The avant-garde elements ebb and flow within the totality of these works. In certain regions, we hear dreamy flutes and piano etudes morphing into staggered strings-based currents, sometimes shaded with ominous attributes. With staccato lines, multihued cymbals and bells, the hornists often dart around the perimeter of any given statement or mini-motif. On "Furrow 4," Corey Wilkes’ raspy trumpet phrasings launch a free-jazz vibe amid timely clashes with the ensemble. In effect, all the instrumentalists enjoy their day in the sun. And during "Furrow 5," the strings section plucks and pushes the proceedings into a burgeoning rhythmic cadenza while subsequently fading into a quiet groan. Then Parker unleashes his iconic circular phrasing passages via soprano sax as the ensemble contrasts the proceedings with a spherical edge. Therefore, vivid imagery is in abundance as the musicians also delve into fractured swing vamps and bluesy movements while reengaging the more temperate aspects towards the finale of the program.

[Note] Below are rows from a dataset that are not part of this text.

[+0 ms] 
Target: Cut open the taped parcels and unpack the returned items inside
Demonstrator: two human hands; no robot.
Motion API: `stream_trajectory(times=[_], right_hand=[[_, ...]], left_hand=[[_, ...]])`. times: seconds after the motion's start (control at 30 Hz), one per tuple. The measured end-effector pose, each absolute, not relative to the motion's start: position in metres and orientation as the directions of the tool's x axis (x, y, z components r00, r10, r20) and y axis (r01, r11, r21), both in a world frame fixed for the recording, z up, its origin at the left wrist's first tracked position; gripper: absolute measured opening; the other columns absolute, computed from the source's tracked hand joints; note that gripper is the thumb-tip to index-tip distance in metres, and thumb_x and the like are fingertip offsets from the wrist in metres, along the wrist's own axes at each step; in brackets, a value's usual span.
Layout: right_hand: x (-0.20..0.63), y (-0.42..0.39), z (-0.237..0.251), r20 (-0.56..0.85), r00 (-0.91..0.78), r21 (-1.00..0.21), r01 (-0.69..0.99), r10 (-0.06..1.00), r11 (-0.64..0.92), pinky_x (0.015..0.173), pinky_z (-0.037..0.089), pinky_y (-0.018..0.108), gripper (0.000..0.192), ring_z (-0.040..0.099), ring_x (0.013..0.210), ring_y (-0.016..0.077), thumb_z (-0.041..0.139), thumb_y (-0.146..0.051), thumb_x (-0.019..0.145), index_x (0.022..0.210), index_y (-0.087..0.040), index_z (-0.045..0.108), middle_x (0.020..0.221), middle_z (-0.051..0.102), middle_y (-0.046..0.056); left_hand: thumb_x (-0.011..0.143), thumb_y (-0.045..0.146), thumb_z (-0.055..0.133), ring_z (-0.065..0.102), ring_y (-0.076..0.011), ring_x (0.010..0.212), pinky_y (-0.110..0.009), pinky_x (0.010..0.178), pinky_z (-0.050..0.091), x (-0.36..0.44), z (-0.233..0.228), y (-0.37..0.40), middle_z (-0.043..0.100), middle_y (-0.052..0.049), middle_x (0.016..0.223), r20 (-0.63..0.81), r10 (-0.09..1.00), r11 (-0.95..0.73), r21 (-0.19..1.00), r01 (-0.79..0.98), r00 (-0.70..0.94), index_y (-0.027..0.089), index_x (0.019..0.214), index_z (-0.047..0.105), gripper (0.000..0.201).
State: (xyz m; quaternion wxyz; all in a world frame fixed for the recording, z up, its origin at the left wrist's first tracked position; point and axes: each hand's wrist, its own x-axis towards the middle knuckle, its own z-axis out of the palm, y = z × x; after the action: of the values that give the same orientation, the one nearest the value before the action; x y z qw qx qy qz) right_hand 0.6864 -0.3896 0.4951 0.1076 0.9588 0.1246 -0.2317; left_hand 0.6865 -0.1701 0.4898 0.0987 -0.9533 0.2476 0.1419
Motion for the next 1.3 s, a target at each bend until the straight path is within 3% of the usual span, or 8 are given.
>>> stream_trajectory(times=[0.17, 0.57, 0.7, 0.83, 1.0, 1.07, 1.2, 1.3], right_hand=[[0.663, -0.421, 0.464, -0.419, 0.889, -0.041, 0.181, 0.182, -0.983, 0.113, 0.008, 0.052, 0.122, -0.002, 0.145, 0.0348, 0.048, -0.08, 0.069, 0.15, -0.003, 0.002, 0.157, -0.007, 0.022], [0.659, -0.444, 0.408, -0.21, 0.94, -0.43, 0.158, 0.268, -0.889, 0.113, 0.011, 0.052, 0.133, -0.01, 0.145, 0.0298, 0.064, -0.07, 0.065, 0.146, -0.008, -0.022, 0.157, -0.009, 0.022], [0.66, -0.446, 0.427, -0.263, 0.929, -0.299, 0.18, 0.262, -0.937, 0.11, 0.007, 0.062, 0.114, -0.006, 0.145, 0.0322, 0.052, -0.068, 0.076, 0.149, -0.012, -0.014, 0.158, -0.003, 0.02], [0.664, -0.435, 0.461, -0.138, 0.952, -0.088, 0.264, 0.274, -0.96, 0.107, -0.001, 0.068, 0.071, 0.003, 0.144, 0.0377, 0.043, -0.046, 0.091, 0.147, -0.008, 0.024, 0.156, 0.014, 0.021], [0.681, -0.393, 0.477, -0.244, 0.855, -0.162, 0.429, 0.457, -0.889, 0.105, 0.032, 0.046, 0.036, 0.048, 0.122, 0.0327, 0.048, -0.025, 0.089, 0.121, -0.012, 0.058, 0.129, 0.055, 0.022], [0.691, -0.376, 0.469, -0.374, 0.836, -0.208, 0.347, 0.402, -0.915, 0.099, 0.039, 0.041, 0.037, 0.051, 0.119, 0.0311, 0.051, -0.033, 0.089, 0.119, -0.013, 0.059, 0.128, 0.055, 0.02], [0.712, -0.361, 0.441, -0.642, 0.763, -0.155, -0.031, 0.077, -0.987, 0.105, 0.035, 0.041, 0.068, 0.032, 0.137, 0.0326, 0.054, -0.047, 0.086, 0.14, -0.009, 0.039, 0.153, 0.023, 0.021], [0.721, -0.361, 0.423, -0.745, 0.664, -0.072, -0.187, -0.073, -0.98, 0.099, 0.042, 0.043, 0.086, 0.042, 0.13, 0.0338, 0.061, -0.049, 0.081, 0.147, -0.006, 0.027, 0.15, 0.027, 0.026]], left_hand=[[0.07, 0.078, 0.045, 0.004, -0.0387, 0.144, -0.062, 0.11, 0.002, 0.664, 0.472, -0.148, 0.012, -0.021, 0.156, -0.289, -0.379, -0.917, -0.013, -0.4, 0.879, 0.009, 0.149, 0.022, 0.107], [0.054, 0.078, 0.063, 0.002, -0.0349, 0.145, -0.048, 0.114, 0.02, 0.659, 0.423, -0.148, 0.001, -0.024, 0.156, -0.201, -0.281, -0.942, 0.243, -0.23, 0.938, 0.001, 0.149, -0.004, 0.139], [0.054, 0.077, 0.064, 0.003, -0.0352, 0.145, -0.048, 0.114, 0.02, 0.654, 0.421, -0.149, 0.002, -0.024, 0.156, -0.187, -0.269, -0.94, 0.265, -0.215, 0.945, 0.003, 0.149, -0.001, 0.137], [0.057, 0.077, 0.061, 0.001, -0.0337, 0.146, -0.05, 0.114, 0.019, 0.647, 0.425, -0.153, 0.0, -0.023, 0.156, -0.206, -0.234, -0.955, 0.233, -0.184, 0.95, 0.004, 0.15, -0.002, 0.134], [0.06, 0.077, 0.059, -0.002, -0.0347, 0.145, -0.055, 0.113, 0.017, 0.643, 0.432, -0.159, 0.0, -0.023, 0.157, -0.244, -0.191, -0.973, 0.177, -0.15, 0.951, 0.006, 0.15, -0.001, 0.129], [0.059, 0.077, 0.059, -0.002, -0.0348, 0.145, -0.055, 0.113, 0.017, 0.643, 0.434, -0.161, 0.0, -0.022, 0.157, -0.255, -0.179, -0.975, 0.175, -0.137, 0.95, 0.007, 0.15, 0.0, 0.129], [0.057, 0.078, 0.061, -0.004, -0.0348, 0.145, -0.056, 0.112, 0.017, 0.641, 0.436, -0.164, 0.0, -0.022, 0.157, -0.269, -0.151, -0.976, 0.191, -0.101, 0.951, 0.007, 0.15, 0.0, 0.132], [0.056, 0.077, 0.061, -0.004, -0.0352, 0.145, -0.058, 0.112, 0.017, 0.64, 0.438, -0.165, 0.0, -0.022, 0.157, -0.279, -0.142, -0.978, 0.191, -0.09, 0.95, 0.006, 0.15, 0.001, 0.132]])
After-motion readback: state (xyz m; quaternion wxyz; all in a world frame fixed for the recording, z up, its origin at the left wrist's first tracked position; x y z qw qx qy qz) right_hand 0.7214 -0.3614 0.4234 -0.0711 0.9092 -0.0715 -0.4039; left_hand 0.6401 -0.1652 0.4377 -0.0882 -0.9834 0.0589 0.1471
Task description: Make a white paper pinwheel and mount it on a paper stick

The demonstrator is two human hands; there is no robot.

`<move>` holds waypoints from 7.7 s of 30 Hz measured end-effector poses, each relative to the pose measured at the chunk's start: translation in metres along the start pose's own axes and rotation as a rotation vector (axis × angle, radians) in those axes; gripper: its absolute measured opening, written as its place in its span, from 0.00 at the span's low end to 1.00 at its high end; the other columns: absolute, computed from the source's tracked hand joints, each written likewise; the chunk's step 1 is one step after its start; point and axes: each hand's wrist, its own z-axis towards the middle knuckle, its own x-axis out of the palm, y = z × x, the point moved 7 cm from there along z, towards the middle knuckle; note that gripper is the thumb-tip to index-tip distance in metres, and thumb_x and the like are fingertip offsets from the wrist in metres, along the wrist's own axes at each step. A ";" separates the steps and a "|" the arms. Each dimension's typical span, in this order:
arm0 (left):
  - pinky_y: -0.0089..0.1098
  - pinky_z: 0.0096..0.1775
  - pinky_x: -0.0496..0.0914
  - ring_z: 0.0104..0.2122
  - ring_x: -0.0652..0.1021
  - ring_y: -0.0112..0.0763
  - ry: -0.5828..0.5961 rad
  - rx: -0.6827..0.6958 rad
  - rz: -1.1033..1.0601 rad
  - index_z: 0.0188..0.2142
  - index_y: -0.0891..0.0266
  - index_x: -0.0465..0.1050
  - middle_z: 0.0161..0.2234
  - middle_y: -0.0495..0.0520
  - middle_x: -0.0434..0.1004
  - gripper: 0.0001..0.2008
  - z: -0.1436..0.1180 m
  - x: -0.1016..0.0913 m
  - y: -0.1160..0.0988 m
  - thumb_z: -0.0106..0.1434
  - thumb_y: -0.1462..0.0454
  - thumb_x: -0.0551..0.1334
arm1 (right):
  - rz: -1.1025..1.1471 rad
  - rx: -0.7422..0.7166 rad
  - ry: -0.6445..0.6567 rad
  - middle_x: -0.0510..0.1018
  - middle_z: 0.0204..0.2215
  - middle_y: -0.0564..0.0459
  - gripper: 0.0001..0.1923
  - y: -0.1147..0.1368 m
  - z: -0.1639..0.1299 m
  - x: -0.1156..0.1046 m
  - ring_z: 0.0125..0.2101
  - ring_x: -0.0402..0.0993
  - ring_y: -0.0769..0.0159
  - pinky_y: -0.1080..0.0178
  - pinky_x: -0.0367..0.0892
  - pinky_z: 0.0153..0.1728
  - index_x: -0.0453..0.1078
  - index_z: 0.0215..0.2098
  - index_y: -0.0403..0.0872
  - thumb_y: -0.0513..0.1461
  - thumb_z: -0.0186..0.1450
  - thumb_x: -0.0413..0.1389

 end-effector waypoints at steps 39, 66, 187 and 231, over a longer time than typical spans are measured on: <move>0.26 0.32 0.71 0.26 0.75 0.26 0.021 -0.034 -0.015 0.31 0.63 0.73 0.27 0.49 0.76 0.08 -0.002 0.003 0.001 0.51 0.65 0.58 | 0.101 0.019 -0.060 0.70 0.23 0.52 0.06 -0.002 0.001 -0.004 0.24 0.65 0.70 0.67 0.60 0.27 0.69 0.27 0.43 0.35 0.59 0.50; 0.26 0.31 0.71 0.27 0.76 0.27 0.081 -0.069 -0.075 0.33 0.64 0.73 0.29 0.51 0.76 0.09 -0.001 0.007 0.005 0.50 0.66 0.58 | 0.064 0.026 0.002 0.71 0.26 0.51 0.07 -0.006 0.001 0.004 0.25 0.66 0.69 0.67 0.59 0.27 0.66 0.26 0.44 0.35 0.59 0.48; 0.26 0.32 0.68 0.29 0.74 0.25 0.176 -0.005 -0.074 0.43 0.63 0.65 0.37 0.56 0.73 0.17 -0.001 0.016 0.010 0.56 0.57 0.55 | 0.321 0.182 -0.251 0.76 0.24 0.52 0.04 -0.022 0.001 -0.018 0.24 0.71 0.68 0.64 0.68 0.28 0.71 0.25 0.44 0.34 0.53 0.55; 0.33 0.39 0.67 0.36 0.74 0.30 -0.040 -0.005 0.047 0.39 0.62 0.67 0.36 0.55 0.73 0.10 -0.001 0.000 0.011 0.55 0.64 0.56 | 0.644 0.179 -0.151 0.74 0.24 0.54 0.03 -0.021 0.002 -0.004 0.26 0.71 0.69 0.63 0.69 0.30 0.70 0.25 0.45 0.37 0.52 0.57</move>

To summarize, Parker glowingly succeeds by interweaving a myriad of applied concepts and loose-groove techniques. It’s an open-air type musical event where the artists use of depth, and space offer an additional dimension to the shifting tides and prearranged activities. No doubt, this is a fascinating listen due to Parker’s translucent mergence of bountiful stylizations that on paper, might seem overly austere or didactic in nature. Such is not the case, since the music - while heady and demanding - equates to a wondrously entertaining treat for one’s aural senses. (Vigorously recommended.... )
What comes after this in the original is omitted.